-- Problem description --
Retype the full set of data, character for character.

:: Stored data ::

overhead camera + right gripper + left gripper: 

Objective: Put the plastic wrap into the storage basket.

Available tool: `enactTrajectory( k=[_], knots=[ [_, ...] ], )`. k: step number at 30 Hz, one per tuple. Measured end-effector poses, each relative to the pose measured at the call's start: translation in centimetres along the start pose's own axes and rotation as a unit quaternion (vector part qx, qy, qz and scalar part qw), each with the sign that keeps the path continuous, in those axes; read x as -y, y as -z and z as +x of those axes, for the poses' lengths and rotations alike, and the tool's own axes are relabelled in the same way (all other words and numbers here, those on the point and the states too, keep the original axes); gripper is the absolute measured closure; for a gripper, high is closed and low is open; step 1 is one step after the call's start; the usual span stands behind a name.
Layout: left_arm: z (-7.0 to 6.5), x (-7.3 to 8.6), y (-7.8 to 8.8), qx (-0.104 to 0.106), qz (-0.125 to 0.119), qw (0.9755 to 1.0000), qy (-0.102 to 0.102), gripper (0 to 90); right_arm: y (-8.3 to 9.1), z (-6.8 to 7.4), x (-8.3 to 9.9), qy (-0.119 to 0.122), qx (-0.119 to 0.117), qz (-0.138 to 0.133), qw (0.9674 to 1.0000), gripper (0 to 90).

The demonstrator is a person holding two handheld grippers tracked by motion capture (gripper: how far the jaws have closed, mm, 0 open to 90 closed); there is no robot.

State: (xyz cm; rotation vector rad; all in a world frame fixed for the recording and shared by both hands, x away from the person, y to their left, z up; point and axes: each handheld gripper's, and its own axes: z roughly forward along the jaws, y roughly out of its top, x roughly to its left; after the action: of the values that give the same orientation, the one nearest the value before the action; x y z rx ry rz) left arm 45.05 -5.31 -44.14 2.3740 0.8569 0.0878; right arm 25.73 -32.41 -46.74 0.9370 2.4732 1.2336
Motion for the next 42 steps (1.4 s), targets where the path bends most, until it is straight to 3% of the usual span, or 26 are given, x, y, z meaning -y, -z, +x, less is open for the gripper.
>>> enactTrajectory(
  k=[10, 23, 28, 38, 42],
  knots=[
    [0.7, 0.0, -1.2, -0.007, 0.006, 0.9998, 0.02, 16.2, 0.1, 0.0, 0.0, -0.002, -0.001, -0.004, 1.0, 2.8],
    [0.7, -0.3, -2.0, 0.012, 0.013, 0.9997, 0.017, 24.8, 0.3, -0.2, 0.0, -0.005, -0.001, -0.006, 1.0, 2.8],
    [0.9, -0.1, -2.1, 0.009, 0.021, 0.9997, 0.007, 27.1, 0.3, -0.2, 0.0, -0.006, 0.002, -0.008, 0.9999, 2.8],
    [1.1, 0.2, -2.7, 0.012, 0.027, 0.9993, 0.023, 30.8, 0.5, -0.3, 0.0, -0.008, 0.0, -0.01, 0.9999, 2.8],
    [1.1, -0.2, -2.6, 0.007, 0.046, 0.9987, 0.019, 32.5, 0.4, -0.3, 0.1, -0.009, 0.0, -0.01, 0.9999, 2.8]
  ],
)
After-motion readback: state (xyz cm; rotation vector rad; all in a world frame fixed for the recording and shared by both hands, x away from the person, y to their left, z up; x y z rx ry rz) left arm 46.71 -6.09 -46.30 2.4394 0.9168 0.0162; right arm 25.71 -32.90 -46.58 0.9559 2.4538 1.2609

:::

-- Answer section --
overhead camera + right gripper + left gripper: 

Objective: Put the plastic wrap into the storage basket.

Available tool: `enactTrajectory( k=[_], knots=[ [_, ...] ], )`. k: step number at 30 Hz, one per tuple. Measured end-effector poses, each relative to the pose measured at the call's start: translation in centimetres along the start pose's own axes and rotation as a unit quaternion (vector part qx, qy, qz and scalar part qw), each with the sign that keeps the path continuous, in those axes; read x as -y, y as -z and z as +x of those axes, for the poses' lengths and rotations alike, and the tool's own axes are relabelled in the same way (all other words and numbers here, those on the point and the states too, keep the original axes); gripper is the absolute measured closure; for a gripper, high is closed and low is open; step 1 is one step after the call's start; the usual span stands behind a name.
Layout: left_arm: z (-7.0 to 6.5), x (-7.3 to 8.6), y (-7.8 to 8.8), qx (-0.104 to 0.106), qz (-0.125 to 0.119), qw (0.9755 to 1.0000), qy (-0.102 to 0.102), gripper (0 to 90); right_arm: y (-8.3 to 9.1), z (-6.8 to 7.4), x (-8.3 to 9.9), qy (-0.119 to 0.122), qx (-0.119 to 0.117), qz (-0.138 to 0.133), qw (0.9674 to 1.0000), gripper (0 to 90).

The demonstrator is a person holding two handheld grippers tracked by motion capture (gripper: how far the jaws have closed, mm, 0 open to 90 closed); there is no robot.

State: (xyz cm; rotation vector rad; all in a world frame fixed for the recording and shared by both hands, x away from the person, y to their left, z up; point and axes: each handheld gripper's, and its own axes: z roughly forward along the jaws, y roughly out of its top, x roughly to its left; after the action: of the values that give the same orientation, the one nearest the value before the action; x y z rx ry rz) left arm 45.05 -5.31 -44.14 2.3740 0.8569 0.0878; right arm 25.73 -32.41 -46.74 0.9370 2.4732 1.2336
Motion for the next 42 steps (1.4 s), targets where the path bends most, until it is straight to 3% of the usual span, or 26 are given, x, y, z meaning -y, -z, +x, less is open for the gripper.
>>> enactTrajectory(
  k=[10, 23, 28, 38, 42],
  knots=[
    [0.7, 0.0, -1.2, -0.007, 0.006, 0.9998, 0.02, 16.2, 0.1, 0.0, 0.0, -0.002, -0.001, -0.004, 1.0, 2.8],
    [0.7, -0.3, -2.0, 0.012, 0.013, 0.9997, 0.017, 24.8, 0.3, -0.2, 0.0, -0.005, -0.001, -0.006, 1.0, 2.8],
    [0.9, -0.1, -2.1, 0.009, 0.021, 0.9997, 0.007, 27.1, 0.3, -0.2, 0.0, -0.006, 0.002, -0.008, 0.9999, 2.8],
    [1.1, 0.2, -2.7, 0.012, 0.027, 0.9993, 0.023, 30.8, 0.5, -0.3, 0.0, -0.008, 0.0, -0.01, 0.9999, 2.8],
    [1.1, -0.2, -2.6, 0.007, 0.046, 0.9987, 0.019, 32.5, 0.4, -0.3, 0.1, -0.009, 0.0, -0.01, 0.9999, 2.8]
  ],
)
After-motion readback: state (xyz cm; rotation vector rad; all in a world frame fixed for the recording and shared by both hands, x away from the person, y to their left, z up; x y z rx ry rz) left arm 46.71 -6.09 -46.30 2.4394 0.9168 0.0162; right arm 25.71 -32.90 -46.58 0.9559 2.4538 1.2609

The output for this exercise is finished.